This semester I have been asked to help evaluate some of our student's preaching. This has been a helpful exercise for me and I hope also for the students. Yesterday, a student was preaching on Luke 7:1-10, the healing of a centurion's servant. There was much to commend about the message but the student seemed to struggle with the central idea of the text (i.e., the CIT or message). In my remarks, I suggested that one should remember that in narrative, dialogue/monologue when present, tends to do the heavy lifting an therefore one should start there in seeking to find the main subject. Indeed, when dialogue/monologue is present, the main function of the rest of the narrative is often to frame it. In 7:1-10, most would identify three monologues.
The Jewish elders tell Jesus: “He is worthy to have you do this for him, for he loves our nation, and he is the one who built us our synagogue” (vv. 4-5).
The centurion's friends tell Jesus: “Lord, do not trouble yourself, for I am not worthy to have you come under my roof. Therefore I did not presume to come to you. But say the word, and let my servant be healed. For
I too am a man set under authority, with soldiers under me: and I say
to one, ‘Go,’ and he goes; and to another, ‘Come,’ and he comes; and to
my servant, ‘Do this,’ and he does it” (vv. 6-8).
And then Jesus himself states: “I tell you, not even in Israel have I found such faith” (v. 9).
Now if one looks at the words of the elders (vv. 4-5), one might think that "piety" might be the main subject of the passage. Piety might also find some affirmation in the words of the centurion's friends (vv. 6-8). But Jesus words in v. 9 do no highlight the centurion's piety.
One might also look at the longest bit of monologue (vv. 6-8) and guess that perhaps authority or humility are the main subject. Concerning the former, one could find some implicit support in that the Jewish elders are authoritative figures and the fact that another authoritative figure, a centurion is involved, and that ultimately Jesus has the authority to heal. But again, Jesus words in v. 9 do not seem to directly address the issue of authority or humility. Indeed, Jesus' authority to heal is implicit: "And when those who had been sent returned to the house, they found the servant well" (v. 10).
As you might have guessed by now, Jesus'  words hold the key to the main subject, namely faith. The Jewish elders appeal is based on merit and not faith. Note the subtle rebuke in v. 9: "not even in Israel." The centurion's friends do talk about authority but as Jesus notes, the words ooze with faith. Jesus does not "marvel" at the centurion's piety, authority, or humility, but his faith.
So if this is correct, the main subject of 7:1-10 is faith. From there one might decide whether authority, humility, etc., might be complements and therefore still included in one's CIT.
 In examining monologues and dialogues one should also take into consideration "who" is speaking.
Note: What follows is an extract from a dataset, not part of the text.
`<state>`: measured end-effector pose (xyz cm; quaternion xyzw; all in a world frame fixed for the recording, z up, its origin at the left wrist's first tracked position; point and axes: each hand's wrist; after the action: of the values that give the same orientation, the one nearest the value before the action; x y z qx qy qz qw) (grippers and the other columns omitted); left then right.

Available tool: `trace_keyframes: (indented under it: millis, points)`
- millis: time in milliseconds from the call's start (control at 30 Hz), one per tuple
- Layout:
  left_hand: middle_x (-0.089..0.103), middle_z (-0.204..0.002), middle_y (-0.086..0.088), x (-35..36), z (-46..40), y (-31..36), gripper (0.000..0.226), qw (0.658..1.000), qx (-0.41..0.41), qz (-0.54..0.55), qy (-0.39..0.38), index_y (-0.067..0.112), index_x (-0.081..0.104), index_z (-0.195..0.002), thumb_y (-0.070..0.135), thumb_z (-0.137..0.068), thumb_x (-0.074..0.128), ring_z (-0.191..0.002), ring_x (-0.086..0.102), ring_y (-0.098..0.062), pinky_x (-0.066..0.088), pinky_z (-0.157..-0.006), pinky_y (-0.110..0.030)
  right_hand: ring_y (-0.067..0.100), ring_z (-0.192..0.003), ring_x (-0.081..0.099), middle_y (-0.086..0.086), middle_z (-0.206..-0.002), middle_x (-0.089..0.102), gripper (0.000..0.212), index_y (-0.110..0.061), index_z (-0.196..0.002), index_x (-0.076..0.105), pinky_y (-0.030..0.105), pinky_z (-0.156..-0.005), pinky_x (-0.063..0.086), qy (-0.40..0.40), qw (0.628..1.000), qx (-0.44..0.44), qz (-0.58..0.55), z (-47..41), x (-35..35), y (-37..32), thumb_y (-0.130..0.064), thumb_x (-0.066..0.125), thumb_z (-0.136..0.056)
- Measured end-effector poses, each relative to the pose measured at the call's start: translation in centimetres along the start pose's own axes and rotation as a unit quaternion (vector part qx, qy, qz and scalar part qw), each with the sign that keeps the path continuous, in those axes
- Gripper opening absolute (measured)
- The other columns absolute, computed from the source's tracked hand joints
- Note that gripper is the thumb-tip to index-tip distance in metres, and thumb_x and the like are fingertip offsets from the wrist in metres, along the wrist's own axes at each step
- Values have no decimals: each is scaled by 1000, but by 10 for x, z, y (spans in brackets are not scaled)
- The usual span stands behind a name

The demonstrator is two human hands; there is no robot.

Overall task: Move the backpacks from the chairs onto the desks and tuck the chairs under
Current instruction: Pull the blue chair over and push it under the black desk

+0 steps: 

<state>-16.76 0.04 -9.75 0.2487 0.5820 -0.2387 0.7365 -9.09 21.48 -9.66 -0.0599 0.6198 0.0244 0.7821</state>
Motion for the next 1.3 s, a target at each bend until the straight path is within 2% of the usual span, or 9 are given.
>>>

Some words are more significant because some characters are more significant. This is generally true when you have round versus flat characters. In the Gospels, it is obvious that Jesus and his words have pride of place and therefore, his words trump the words of others. It is also word noting that Jesus' words are the most direct words in this pericope. The Jewish elders convey the request of the centurion and the centurion's friends convey the words of the centurion. Indeed, the centurion never addresses Jesus directly. Only Jesus speaks for himself.